§ **Brief**: The expected answer is every line of the material, reproduced exactly.

§ **Data section**:
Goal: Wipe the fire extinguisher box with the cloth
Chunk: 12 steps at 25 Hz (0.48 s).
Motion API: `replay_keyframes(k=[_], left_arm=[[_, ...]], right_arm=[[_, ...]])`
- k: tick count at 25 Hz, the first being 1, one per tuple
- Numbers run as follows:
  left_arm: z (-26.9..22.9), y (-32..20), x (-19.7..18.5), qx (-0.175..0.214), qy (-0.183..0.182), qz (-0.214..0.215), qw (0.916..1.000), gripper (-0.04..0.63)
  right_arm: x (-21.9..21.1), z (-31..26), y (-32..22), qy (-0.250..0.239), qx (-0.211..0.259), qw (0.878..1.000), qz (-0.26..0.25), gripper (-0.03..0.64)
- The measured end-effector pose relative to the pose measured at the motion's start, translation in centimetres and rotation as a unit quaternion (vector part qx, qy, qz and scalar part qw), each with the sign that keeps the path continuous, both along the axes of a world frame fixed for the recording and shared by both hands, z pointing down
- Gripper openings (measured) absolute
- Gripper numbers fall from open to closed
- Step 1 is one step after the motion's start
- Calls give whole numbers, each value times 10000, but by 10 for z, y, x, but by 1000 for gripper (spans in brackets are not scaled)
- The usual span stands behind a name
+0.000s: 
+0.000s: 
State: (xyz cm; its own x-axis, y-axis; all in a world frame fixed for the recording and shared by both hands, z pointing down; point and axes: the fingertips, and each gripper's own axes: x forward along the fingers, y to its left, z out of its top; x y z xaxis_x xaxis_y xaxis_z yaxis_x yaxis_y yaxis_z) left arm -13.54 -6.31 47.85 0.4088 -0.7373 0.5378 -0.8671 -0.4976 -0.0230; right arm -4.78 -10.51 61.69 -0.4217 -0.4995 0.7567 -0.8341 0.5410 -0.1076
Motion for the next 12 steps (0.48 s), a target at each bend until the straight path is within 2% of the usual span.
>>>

§ **Finished task**:
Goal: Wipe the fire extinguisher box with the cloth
Chunk: 12 steps at 25 Hz (0.48 s).
Motion API: `replay_keyframes(k=[_], left_arm=[[_, ...]], right_arm=[[_, ...]])`
- k: tick count at 25 Hz, the first being 1, one per tuple
- Numbers run as follows:
  left_arm: z (-26.9..22.9), y (-32..20), x (-19.7..18.5), qx (-0.175..0.214), qy (-0.183..0.182), qz (-0.214..0.215), qw (0.916..1.000), gripper (-0.04..0.63)
  right_arm: x (-21.9..21.1), z (-31..26), y (-32..22), qy (-0.250..0.239), qx (-0.211..0.259), qw (0.878..1.000), qz (-0.26..0.25), gripper (-0.03..0.64)
- The measured end-effector pose relative to the pose measured at the motion's start, translation in centimetres and rotation as a unit quaternion (vector part qx, qy, qz and scalar part qw), each with the sign that keeps the path continuous, both along the axes of a world frame fixed for the recording and shared by both hands, z pointing down
- Gripper openings (measured) absolute
- Gripper numbers fall from open to closed
- Step 1 is one step after the motion's start
- Calls give whole numbers, each value times 10000, but by 10 for z, y, x, but by 1000 for gripper (spans in brackets are not scaled)
- The usual span stands behind a name
+0.000s: 
+0.000s: 
State: (xyz cm; its own x-axis, y-axis; all in a world frame fixed for the recording and shared by both hands, z pointing down; point and axes: the fingertips, and each gripper's own axes: x forward along the fingers, y to its left, z out of its top; x y z xaxis_x xaxis_y xaxis_z yaxis_x yaxis_y yaxis_z) left arm -13.54 -6.31 47.85 0.4088 -0.7373 0.5378 -0.8671 -0.4976 -0.0230; right arm -4.78 -10.51 61.69 -0.4217 -0.4995 0.7567 -0.8341 0.5410 -0.1076
Motion for the next 12 steps (0.48 s), a target at each bend until the straight path is within 2% of the usual span.
>>>

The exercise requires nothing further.